● **Activity**: Within the records below is a range that opens at the line with "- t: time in" and closes at the line with "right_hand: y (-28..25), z". Return that range word for word, both ends included, and only that range.

● **Data excerpts**:
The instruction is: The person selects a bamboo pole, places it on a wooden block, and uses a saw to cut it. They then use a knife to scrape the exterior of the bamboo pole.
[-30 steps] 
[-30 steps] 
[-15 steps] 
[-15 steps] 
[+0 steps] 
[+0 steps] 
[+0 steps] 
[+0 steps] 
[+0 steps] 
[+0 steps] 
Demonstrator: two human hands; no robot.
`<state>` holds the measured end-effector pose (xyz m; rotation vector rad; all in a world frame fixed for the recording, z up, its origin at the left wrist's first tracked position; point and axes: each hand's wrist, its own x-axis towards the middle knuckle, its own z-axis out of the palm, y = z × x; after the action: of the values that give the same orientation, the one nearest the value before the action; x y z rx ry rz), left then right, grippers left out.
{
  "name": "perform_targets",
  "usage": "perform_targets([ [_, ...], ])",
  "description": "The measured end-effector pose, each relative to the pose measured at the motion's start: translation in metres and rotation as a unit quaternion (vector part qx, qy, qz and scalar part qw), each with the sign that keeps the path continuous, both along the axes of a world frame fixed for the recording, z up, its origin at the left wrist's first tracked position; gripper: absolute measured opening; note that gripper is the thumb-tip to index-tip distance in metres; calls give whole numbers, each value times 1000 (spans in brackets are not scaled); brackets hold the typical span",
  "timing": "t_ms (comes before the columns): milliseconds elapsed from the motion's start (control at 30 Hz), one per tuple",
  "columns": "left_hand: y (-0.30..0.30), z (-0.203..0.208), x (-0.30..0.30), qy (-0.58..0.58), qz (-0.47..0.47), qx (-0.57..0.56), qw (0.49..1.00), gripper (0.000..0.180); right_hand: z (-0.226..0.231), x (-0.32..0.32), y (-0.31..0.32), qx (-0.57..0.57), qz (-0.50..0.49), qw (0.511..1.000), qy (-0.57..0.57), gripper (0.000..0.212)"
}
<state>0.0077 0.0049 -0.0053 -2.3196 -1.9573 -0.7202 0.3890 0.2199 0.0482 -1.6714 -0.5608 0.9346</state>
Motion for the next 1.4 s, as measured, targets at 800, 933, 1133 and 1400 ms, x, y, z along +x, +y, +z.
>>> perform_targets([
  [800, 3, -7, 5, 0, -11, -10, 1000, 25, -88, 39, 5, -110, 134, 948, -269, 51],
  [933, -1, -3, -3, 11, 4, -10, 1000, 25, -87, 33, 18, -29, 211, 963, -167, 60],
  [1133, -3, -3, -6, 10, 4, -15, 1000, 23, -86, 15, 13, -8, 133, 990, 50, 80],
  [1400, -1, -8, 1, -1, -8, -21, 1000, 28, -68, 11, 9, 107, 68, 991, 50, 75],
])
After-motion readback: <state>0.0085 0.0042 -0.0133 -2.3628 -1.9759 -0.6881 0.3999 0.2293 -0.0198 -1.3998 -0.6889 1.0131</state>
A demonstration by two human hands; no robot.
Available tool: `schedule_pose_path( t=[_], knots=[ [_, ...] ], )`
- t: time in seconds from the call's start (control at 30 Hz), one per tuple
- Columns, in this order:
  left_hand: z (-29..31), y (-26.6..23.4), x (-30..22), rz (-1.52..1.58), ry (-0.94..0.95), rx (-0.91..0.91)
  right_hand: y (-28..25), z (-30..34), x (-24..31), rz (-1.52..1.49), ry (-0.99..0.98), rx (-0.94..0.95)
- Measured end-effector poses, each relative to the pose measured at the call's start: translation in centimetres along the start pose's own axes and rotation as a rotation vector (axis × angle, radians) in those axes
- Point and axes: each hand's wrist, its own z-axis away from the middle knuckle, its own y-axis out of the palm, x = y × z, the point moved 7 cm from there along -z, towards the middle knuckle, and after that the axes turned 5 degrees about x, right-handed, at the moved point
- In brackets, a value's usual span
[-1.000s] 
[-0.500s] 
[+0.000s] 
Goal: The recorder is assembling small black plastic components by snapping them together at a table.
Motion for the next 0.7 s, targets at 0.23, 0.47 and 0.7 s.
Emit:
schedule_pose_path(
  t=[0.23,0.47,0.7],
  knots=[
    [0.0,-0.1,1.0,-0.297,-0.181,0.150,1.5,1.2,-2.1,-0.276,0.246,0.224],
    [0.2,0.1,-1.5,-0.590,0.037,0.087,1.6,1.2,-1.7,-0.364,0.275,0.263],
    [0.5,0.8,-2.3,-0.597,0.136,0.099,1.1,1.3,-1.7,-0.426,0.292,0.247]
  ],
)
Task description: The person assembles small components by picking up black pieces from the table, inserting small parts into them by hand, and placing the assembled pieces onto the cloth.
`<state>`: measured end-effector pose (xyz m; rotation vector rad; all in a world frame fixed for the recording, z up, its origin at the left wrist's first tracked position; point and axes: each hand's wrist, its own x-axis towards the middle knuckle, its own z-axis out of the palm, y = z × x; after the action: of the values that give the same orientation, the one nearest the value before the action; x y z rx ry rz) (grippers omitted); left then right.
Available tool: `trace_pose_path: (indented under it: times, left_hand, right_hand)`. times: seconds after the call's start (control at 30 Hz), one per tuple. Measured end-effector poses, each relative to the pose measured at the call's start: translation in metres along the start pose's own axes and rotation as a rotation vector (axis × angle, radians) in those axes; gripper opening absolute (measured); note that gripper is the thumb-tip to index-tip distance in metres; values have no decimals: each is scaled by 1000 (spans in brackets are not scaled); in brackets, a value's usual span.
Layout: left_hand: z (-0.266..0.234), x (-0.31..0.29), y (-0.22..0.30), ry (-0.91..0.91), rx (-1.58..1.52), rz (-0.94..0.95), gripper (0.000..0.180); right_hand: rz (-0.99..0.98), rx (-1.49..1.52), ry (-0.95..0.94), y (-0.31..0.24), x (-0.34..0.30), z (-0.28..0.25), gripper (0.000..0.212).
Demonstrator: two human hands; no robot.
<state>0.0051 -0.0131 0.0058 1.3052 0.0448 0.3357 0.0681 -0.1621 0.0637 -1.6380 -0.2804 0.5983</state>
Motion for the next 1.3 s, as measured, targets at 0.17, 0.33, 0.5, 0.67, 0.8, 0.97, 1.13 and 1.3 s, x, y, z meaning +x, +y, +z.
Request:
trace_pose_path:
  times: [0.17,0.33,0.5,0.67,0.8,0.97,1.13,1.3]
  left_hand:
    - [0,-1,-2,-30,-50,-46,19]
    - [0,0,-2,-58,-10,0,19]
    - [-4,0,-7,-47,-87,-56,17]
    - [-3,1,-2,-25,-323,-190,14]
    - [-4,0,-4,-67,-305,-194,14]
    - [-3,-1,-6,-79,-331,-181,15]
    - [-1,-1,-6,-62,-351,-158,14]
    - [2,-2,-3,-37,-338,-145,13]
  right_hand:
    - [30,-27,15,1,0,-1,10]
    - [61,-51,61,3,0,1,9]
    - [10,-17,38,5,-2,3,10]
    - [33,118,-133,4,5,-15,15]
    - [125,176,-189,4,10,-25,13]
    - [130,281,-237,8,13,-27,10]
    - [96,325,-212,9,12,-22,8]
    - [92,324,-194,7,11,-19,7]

● **Task answer**:
- t: time in seconds from the call's start (control at 30 Hz), one per tuple
- Columns, in this order:
  left_hand: z (-29..31), y (-26.6..23.4), x (-30..22), rz (-1.52..1.58), ry (-0.94..0.95), rx (-0.91..0.91)
  right_hand: y (-28..25), z (-30..34), x (-24..31), rz (-1.52..1.49), ry (-0.99..0.98), rx (-0.94..0.95)

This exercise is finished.